**PROVIDED RECORDS**
○ ○ ○ ○
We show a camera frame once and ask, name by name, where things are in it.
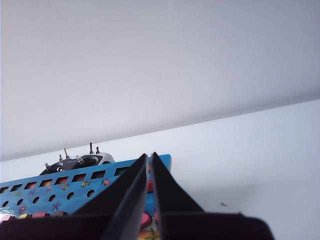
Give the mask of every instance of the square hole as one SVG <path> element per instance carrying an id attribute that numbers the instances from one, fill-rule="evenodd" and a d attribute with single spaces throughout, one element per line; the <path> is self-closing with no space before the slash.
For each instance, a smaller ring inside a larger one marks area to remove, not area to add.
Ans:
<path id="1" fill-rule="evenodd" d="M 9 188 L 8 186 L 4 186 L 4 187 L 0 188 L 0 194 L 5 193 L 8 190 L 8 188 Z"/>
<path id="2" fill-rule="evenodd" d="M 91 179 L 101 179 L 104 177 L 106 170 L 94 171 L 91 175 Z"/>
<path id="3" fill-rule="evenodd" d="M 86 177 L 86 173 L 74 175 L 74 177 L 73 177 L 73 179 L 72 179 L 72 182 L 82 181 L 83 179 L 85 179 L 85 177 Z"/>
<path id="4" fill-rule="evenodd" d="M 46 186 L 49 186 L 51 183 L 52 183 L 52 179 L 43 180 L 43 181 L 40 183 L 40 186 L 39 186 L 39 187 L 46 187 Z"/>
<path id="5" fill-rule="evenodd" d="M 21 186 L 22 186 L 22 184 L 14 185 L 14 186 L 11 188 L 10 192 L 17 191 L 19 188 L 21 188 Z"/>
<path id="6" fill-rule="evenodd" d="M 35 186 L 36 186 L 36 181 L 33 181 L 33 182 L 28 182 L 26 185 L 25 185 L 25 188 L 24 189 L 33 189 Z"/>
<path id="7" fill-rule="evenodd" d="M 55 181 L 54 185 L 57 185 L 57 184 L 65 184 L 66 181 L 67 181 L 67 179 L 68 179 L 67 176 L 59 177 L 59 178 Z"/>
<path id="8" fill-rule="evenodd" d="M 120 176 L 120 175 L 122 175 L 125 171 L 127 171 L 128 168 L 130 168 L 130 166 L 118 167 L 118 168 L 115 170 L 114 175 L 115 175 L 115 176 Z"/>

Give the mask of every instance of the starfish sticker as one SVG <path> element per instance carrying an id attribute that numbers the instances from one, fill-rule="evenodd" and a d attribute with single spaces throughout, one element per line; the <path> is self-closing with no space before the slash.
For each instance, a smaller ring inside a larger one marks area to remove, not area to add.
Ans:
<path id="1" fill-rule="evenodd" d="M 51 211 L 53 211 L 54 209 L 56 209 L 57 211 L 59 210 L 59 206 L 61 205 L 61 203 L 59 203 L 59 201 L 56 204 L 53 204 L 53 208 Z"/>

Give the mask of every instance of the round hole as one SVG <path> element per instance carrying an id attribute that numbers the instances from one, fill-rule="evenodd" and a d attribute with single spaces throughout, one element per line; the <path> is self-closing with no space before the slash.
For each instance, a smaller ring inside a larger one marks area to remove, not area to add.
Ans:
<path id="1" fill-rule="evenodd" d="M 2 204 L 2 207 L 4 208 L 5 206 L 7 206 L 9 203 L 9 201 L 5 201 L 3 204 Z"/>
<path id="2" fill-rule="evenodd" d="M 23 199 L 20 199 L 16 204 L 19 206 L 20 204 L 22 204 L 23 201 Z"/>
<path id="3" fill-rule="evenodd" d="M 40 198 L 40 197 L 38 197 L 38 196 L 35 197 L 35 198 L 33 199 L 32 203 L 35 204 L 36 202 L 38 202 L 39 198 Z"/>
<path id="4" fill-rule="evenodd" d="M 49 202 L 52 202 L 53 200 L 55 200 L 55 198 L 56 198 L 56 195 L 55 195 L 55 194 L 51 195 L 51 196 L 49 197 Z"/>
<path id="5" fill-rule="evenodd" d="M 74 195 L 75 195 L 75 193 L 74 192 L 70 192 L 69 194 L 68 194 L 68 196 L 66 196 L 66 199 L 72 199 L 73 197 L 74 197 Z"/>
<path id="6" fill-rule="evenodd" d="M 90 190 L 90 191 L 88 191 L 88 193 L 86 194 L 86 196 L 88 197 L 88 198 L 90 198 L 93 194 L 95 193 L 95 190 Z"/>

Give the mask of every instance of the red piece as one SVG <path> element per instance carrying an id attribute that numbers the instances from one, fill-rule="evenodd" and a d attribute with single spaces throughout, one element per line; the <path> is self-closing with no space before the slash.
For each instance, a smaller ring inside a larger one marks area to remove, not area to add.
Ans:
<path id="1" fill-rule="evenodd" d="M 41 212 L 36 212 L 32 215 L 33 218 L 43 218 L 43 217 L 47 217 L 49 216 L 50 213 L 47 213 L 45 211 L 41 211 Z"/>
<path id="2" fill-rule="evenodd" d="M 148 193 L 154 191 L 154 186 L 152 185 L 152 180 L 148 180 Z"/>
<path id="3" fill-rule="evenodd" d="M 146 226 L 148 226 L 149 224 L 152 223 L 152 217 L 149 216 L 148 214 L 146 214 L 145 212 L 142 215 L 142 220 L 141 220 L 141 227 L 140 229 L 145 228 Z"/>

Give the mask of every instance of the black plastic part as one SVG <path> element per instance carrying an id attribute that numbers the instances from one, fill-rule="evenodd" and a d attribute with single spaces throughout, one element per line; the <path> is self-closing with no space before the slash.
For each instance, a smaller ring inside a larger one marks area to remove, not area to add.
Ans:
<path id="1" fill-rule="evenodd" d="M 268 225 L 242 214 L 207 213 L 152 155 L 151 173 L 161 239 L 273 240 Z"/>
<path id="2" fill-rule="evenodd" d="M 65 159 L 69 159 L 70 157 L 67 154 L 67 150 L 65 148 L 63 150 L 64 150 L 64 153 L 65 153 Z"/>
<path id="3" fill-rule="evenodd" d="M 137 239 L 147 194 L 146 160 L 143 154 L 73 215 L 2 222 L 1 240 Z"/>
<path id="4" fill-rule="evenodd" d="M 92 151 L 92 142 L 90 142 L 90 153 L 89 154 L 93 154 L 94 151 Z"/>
○ ○ ○ ○
**DIRECTIONS**
Quote every record above exactly, omitting any pictures they contain.

**ANSWER FOR THIS EXERCISE**
We show a camera frame once and ask, name by name, where things are in it.
Give the mask of every instance of the square hole as one SVG <path> element per instance carrying an id attribute that numbers the instances from one, fill-rule="evenodd" and a d attribute with single spaces throughout, one element per line; the <path> is self-closing with no space before the slash.
For each instance, a smaller ring inside a larger one marks area to remove, not area to add.
Ans:
<path id="1" fill-rule="evenodd" d="M 9 188 L 8 186 L 4 186 L 4 187 L 0 188 L 0 194 L 5 193 L 8 190 L 8 188 Z"/>
<path id="2" fill-rule="evenodd" d="M 91 179 L 101 179 L 104 177 L 106 170 L 94 171 L 91 175 Z"/>
<path id="3" fill-rule="evenodd" d="M 86 177 L 86 173 L 74 175 L 74 177 L 73 177 L 73 179 L 72 179 L 72 182 L 82 181 L 83 179 L 85 179 L 85 177 Z"/>
<path id="4" fill-rule="evenodd" d="M 46 186 L 49 186 L 51 183 L 52 183 L 52 179 L 43 180 L 43 181 L 40 183 L 40 186 L 39 186 L 39 187 L 46 187 Z"/>
<path id="5" fill-rule="evenodd" d="M 21 186 L 22 186 L 22 184 L 14 185 L 14 186 L 11 188 L 10 192 L 17 191 L 19 188 L 21 188 Z"/>
<path id="6" fill-rule="evenodd" d="M 35 186 L 36 186 L 36 181 L 33 181 L 33 182 L 28 182 L 26 185 L 25 185 L 25 188 L 24 189 L 33 189 Z"/>
<path id="7" fill-rule="evenodd" d="M 55 181 L 54 185 L 57 185 L 57 184 L 65 184 L 66 181 L 67 181 L 67 179 L 68 179 L 67 176 L 59 177 L 59 178 Z"/>
<path id="8" fill-rule="evenodd" d="M 120 176 L 120 175 L 122 175 L 125 171 L 127 171 L 128 168 L 130 168 L 130 166 L 118 167 L 118 168 L 115 170 L 114 175 L 115 175 L 115 176 Z"/>

Give the mask of every instance of the starfish sticker as one SVG <path> element per instance carrying an id attribute that numbers the instances from one, fill-rule="evenodd" and a d attribute with single spaces throughout, one element per line; the <path> is self-closing with no space before the slash.
For each instance, a smaller ring inside a larger one marks area to remove, not area to add.
Ans:
<path id="1" fill-rule="evenodd" d="M 51 211 L 53 211 L 54 209 L 56 209 L 57 211 L 59 210 L 59 206 L 61 205 L 61 203 L 59 203 L 59 201 L 56 204 L 53 204 L 53 208 Z"/>

Give the mask of every instance of the round hole as one SVG <path> element per instance carrying an id attribute that numbers the instances from one, fill-rule="evenodd" and a d attribute with single spaces throughout, one element per line; the <path> is self-closing with no space before the slash.
For each instance, a smaller ring inside a larger one marks area to remove, not area to add.
Ans:
<path id="1" fill-rule="evenodd" d="M 2 204 L 2 207 L 4 208 L 5 206 L 7 206 L 9 203 L 9 201 L 5 201 L 3 204 Z"/>
<path id="2" fill-rule="evenodd" d="M 23 199 L 20 199 L 16 204 L 19 206 L 20 204 L 22 204 L 23 201 Z"/>
<path id="3" fill-rule="evenodd" d="M 40 198 L 40 197 L 38 197 L 38 196 L 35 197 L 35 198 L 33 199 L 32 203 L 35 204 L 36 202 L 38 202 L 39 198 Z"/>
<path id="4" fill-rule="evenodd" d="M 49 202 L 52 202 L 53 200 L 55 200 L 55 198 L 56 198 L 56 195 L 55 195 L 55 194 L 51 195 L 51 196 L 49 197 Z"/>
<path id="5" fill-rule="evenodd" d="M 74 195 L 75 195 L 75 193 L 74 192 L 70 192 L 69 194 L 68 194 L 68 196 L 66 196 L 66 199 L 72 199 L 73 197 L 74 197 Z"/>
<path id="6" fill-rule="evenodd" d="M 90 190 L 90 191 L 88 191 L 88 193 L 86 194 L 86 196 L 88 197 L 88 198 L 90 198 L 93 194 L 95 193 L 95 190 Z"/>

Give the mask of every instance of the red piece as one SVG <path> element per instance carrying an id attribute that numbers the instances from one, fill-rule="evenodd" and a d attribute with single spaces throughout, one element per line; the <path> is self-closing with no space before the slash.
For each instance, a smaller ring inside a larger one marks area to remove, not area to add.
Ans:
<path id="1" fill-rule="evenodd" d="M 41 212 L 36 212 L 32 215 L 33 218 L 43 218 L 43 217 L 47 217 L 49 216 L 50 213 L 47 213 L 45 211 L 41 211 Z"/>
<path id="2" fill-rule="evenodd" d="M 148 193 L 154 191 L 154 186 L 152 185 L 152 180 L 148 180 Z"/>
<path id="3" fill-rule="evenodd" d="M 146 226 L 148 226 L 149 224 L 152 223 L 152 217 L 149 216 L 148 214 L 146 214 L 145 212 L 142 215 L 142 220 L 141 220 L 141 227 L 140 229 L 145 228 Z"/>

Give the mask of every instance of the black plastic part as one SVG <path> element per instance carrying an id attribute that numbers the instances from one, fill-rule="evenodd" and a d attribute with single spaces throughout, one element per line; the <path> is self-closing with no space before the slash.
For each instance, a smaller ring inside a larger one marks area to remove, not area to add.
Ans:
<path id="1" fill-rule="evenodd" d="M 268 225 L 242 214 L 207 213 L 152 155 L 151 173 L 161 239 L 273 240 Z"/>
<path id="2" fill-rule="evenodd" d="M 65 159 L 69 159 L 70 157 L 67 154 L 67 150 L 65 148 L 63 150 L 64 150 L 64 153 L 65 153 Z"/>
<path id="3" fill-rule="evenodd" d="M 137 239 L 147 194 L 146 160 L 143 154 L 73 215 L 2 222 L 1 240 Z"/>
<path id="4" fill-rule="evenodd" d="M 92 151 L 92 142 L 90 142 L 90 153 L 89 154 L 93 154 L 94 151 Z"/>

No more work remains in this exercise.